Marian Faupel's Profile Image

Marian Faupel

Throughout her career, Ms. Faupel has always represented “David” in David vs. Goliath cases and is passionate about people’s civil rights. Ms. Faupel continues to provide quality legal services to clients from all walks of life.

Marian Faupel has practiced law for over 35 years in Southeastern Michigan. She graduated from the University of Michigan in 1965, and later graduated from Wayne State Law School in 1983. She was a senior editor of the Wayne Law Review, which has published approximately 15 articles written by her. Ms. Faupel represented the birth parents in the famous “Baby Jessica” case and taught Family Law as an adjunct professor at Wayne State’s Law School for many years. She was named a 1993 Michiganian of the Year by the Detroit News in recognition of “activity pursued with excellence, zest, and dedication, thereby making Michigan a more habitable place for all its citizens.” In 2008 Ms. Faupel received the Richard J. Barber Wayne Law Review Alumni Achievement Award.

About Marian - In Her Own Words

The road to becoming an attorney (especially one who handles many family law cases) has been a true journey for me. I grew up in Highland Park, MI—which, back then, was a tree-lined city with the first community college in Michigan and a very progressive school district. Unfortunately, the schools I attended there are now in moth-balls.

When I was in the 8th grade, my parents sent me to a boarding school in Adrian on the campus of Siena Heights, where I received a wonderful education and longed to become a teacher myself. After graduation from St. Joseph Academy, I went on to the University of Michigan, where I obtained my bachelor’s degree and a teaching certificate. My husband was drafted during the Viet Nam war, and the Army took us to New Jersey and Kentucky. I taught high school not only in Michigan but in both of those other states. I not only taught during the day, but I also taught a Title I program in the summer, taught the GED class in the evenings, and tutored unwed mothers in their homes for the State of New Jersey while there.

After my husband was discharged, we returned to Michigan, and I received one of the last lifetime teaching certificates from the State of Michigan. In 1978, I was elected to the Saline Board of Education, where I served for three terms (12 years). In 1980, while on that Board, I entered Wayne State’s Law School and ultimately was elected a senior editor of the Law Review. After graduation from law school in 1983, I worked for Detroit-area law firms for 7 years before forming my own firm in 1990, the same year that I left the School Board. In 1992, I was retained by Dan and Cara Schmidt after Jan and Robbie DeBoer filed an action in Ann Arbor for custody of the little girl they had tried to adopt, “Baby Jessica.” The DeBoers were represented by the University of Michigan’s Law School (the Child Advocacy Clinic), and that case actually went to the United States Supreme Court before it was over.

During the case, virtually everyone in the United States was talking about the “best interests of the child.” My clients prevailed, and their daughter was returned to them after protracted litigation in Iowa (before they had even met me) and further litigation in Michigan, during which I represented them.
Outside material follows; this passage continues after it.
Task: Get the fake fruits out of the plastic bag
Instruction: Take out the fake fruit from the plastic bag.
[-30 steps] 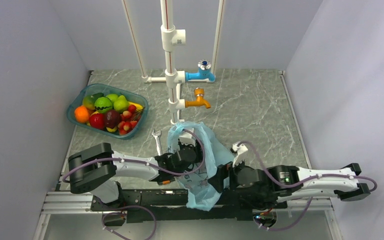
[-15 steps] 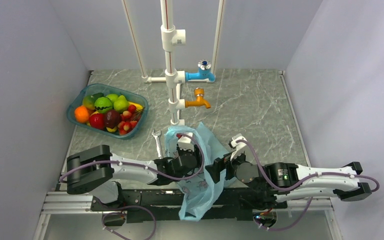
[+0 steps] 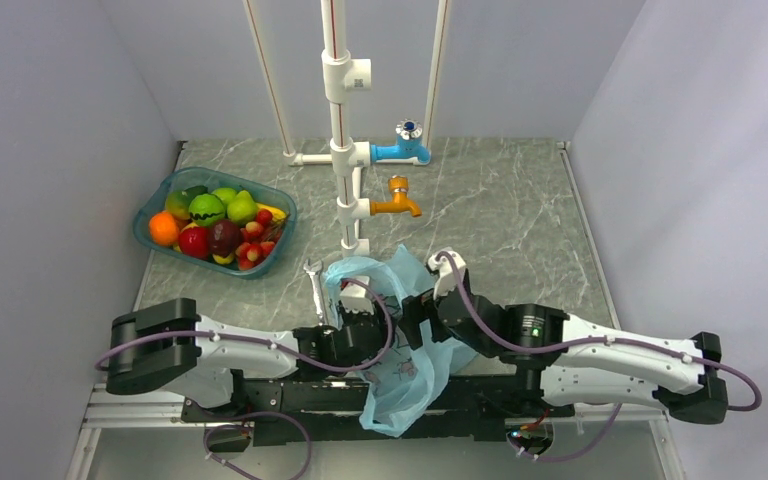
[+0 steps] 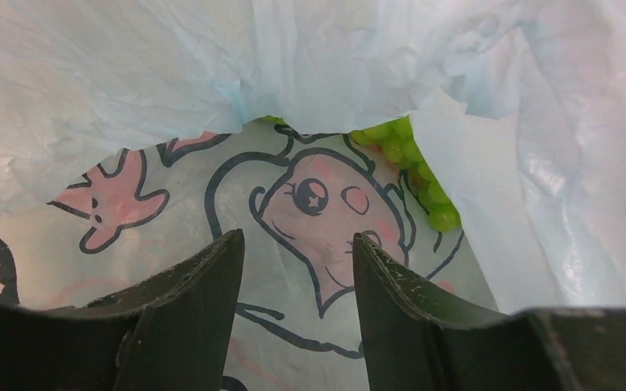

At the heart of the case were the fundamental, constitutional rights of fit natural parents to the care, custody, and control of their own children. At Wayne State’s Law School, Professor Robert Sedler taught me a reverence for the United States Constitution, but I never imagined that I would have a case that turned so much on those precious rights.

A unifying factor for me throughout my life and my career has been my passion for justice. In 2002, Wayne State’s Law School invited me to teach family law as an adjunct professor, and the Law Review at the Law School gave me the Alumni Achievement Award in 2008, which I cherish. At the award banquet, I was invited to speak to the current law review members—and my message to them was that you can make a living and a difference in people’s lives at the same time.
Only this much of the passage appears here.